Using this subpackage is optional, you can define tasks directly using standard
pytorch Dataset
s.
Unlike the data
package, you have to use the models
package at the moment.
The main reason for this is that many mechanistic anomaly detectors need access
to the model's activations. Using the implementations from the models
package
ensures a consistent way to get activations from models. As long as you don't want
to add new model architectures, most of the details of this package won't matter.
In the future, we'll likely deprecate the HookedModel
interface and just support
standard torch.nn.Module
s via pytorch hooks.
The utils
package contains some miscallaneous helper functions. Most of these are
mainly for internal usage, but see the example notebooks for helpful ones.
The tasks
package contains the Task
class, which is the interface any
task needs to implement, as well as all the existing tasks. To add a new task,
you can either inherit Task
or simply write a function that returns a Task
instance.
Often, you'll also need to implement a new type of dataset or model for your task.

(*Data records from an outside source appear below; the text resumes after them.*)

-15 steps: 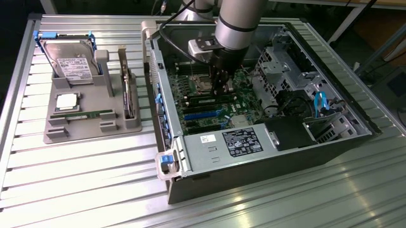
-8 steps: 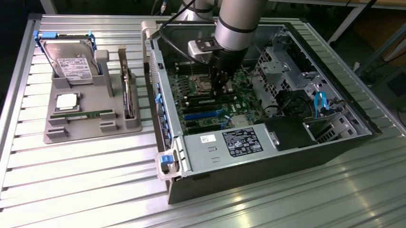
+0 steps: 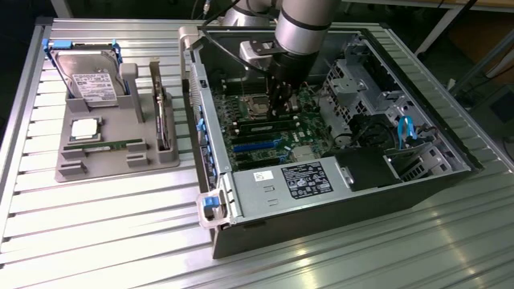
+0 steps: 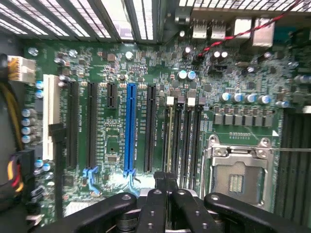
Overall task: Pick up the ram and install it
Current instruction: 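Press down the ram until it locks into place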
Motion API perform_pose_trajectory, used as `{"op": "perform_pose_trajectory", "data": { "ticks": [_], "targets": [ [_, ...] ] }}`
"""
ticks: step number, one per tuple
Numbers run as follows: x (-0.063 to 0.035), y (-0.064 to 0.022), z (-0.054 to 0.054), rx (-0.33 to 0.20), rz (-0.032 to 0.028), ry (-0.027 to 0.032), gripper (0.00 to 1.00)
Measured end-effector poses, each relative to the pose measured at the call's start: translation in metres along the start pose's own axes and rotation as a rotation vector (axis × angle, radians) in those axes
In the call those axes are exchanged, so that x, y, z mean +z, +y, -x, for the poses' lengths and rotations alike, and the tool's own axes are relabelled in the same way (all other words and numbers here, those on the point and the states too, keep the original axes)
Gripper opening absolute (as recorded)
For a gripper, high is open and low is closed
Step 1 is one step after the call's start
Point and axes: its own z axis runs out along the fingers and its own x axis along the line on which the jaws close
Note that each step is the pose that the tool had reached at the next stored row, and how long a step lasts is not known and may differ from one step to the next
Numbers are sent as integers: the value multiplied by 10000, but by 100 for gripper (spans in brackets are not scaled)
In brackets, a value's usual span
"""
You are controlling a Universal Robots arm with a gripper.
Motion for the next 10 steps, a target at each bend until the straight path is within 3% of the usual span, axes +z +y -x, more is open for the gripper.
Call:
{"op": "perform_pose_trajectory", "data": {
  "ticks": [10],
  "targets": [
    [-12,0,-1,-1,3,-1,11]
  ]
}}
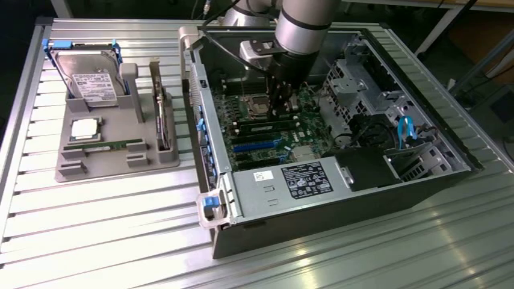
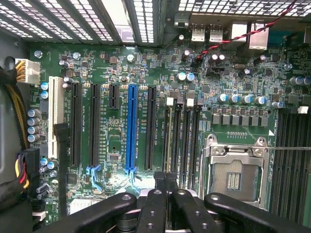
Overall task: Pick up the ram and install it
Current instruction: 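Press down the ram until it locks into place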
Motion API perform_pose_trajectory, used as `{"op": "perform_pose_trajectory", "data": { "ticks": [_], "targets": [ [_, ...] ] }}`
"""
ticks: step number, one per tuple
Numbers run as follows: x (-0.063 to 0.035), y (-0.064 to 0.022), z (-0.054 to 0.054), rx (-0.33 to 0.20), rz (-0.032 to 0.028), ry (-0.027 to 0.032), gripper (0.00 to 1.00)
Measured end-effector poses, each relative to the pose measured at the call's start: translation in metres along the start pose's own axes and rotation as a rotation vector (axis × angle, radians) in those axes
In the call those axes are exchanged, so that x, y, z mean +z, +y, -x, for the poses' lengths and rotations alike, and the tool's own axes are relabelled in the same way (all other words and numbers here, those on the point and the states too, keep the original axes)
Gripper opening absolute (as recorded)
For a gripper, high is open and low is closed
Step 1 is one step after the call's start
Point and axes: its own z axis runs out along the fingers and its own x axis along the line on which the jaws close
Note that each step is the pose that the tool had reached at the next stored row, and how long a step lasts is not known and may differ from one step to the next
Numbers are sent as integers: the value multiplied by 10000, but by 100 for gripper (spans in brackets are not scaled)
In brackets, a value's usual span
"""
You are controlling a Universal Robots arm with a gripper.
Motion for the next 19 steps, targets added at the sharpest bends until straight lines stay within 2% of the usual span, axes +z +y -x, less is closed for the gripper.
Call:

That code probably belongs in the data
and model
packages,
though sometimes it's a judgement call.
See adding_a_task.md for more details.
The detectors
package is similar to tasks
, but for anomaly detectors. The key
interface is AnomalyDetector
.
See adding_a_detector.md for more details.
The scripts
package contains Python functions for running common workflows.
Two scripts are meant to be used by all detectors/tasks:
train_detector
trains a detector on a task and saves the trained detector to disk.eval_detector
evaluates a stored (or otherwise specified) detector and evaluates it on a task.
All other scripts are helper scripts for specific tasks or detectors. For example, most tasks will need a script to train the model to be analyzed, and perhaps to prepare the dataset.